## [TASK REQUIREMENTS]
Reproduce, character for character, the lines below from the first through the one with "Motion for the". Leave pictures out.

## [INFORMATION PROVIDED]
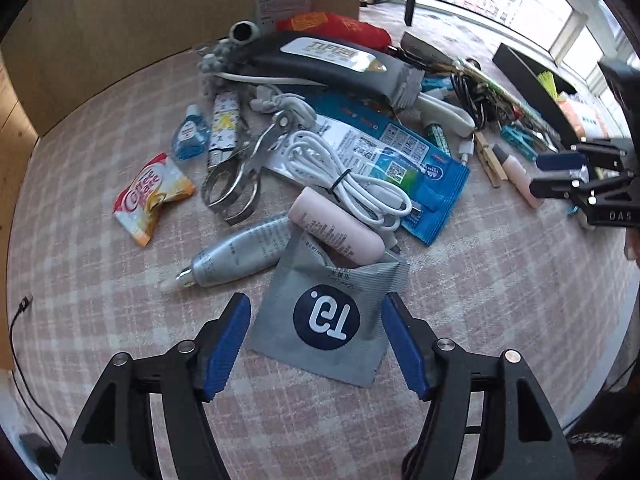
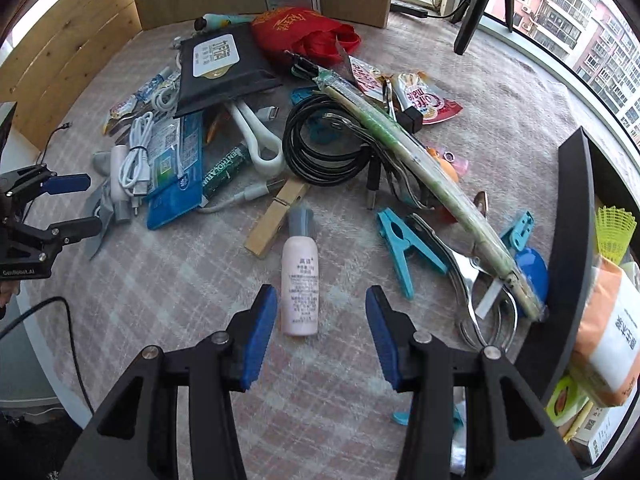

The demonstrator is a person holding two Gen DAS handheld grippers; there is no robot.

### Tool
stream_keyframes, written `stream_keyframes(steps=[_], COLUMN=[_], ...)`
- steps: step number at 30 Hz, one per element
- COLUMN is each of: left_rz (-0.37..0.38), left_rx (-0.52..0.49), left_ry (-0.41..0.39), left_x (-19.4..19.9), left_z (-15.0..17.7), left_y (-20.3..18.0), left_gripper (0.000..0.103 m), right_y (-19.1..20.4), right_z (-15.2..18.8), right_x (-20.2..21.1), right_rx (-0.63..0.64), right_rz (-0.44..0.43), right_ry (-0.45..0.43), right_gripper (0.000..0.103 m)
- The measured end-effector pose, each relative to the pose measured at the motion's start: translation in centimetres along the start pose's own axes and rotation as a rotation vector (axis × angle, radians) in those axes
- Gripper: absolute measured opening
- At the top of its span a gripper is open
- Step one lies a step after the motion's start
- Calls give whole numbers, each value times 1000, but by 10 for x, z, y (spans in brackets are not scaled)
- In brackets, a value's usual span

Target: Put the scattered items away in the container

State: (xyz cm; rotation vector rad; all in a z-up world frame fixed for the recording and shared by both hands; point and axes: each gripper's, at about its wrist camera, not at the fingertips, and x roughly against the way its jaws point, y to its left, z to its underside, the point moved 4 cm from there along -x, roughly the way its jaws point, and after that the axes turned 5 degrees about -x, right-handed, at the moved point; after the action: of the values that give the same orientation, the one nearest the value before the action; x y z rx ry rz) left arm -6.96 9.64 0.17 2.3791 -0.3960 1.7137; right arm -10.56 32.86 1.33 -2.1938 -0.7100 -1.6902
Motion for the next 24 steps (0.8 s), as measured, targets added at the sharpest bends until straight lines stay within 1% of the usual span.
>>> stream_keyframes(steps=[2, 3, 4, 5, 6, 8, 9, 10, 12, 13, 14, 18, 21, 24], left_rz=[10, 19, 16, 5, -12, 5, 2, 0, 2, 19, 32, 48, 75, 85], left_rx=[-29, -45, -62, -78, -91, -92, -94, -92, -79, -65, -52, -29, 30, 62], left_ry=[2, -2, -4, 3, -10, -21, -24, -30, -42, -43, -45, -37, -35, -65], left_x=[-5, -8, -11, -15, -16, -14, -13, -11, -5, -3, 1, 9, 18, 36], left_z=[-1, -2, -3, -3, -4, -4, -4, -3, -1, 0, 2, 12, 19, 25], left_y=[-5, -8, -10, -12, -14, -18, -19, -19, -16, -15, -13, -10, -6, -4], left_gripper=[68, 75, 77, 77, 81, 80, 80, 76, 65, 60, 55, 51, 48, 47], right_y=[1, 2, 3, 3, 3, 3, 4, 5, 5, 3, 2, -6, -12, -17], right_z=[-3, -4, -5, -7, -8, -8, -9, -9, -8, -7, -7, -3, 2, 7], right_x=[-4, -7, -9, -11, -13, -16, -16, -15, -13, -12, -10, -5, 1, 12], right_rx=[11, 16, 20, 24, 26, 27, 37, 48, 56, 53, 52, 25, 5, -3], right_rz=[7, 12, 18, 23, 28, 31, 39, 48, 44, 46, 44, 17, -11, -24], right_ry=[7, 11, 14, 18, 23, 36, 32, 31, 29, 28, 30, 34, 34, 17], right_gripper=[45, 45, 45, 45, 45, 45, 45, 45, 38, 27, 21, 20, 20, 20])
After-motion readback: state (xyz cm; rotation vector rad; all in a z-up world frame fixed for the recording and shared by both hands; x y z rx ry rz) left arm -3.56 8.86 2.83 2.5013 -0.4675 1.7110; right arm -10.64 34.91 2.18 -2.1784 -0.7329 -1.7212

## [RESULT OF THIS EXERCISE]
The demonstrator is a person holding two Gen DAS handheld grippers; there is no robot.

### Tool
stream_keyframes, written `stream_keyframes(steps=[_], COLUMN=[_], ...)`
- steps: step number at 30 Hz, one per element
- COLUMN is each of: left_rz (-0.37..0.38), left_rx (-0.52..0.49), left_ry (-0.41..0.39), left_x (-19.4..19.9), left_z (-15.0..17.7), left_y (-20.3..18.0), left_gripper (0.000..0.103 m), right_y (-19.1..20.4), right_z (-15.2..18.8), right_x (-20.2..21.1), right_rx (-0.63..0.64), right_rz (-0.44..0.43), right_ry (-0.45..0.43), right_gripper (0.000..0.103 m)
- The measured end-effector pose, each relative to the pose measured at the motion's start: translation in centimetres along the start pose's own axes and rotation as a rotation vector (axis × angle, radians) in those axes
- Gripper: absolute measured opening
- At the top of its span a gripper is open
- Step one lies a step after the motion's start
- Calls give whole numbers, each value times 1000, but by 10 for x, z, y (spans in brackets are not scaled)
- In brackets, a value's usual span

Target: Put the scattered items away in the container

State: (xyz cm; rotation vector rad; all in a z-up world frame fixed for the recording and shared by both hands; point and axes: each gripper's, at about its wrist camera, not at the fingertips, and x roughly against the way its jaws point, y to its left, z to its underside, the point moved 4 cm from there along -x, roughly the way its jaws point, and after that the axes turned 5 degrees about -x, right-handed, at the moved point; after the action: of the values that give the same orientation, the one nearest the value before the action; x y z rx ry rz) left arm -6.96 9.64 0.17 2.3791 -0.3960 1.7137; right arm -10.56 32.86 1.33 -2.1938 -0.7100 -1.6902
Motion for the next 24 steps (0.8 s), as measured, targets added at the sharpest bends until straight lines stay within 1% of the usual span.

This completes the response to the exercise.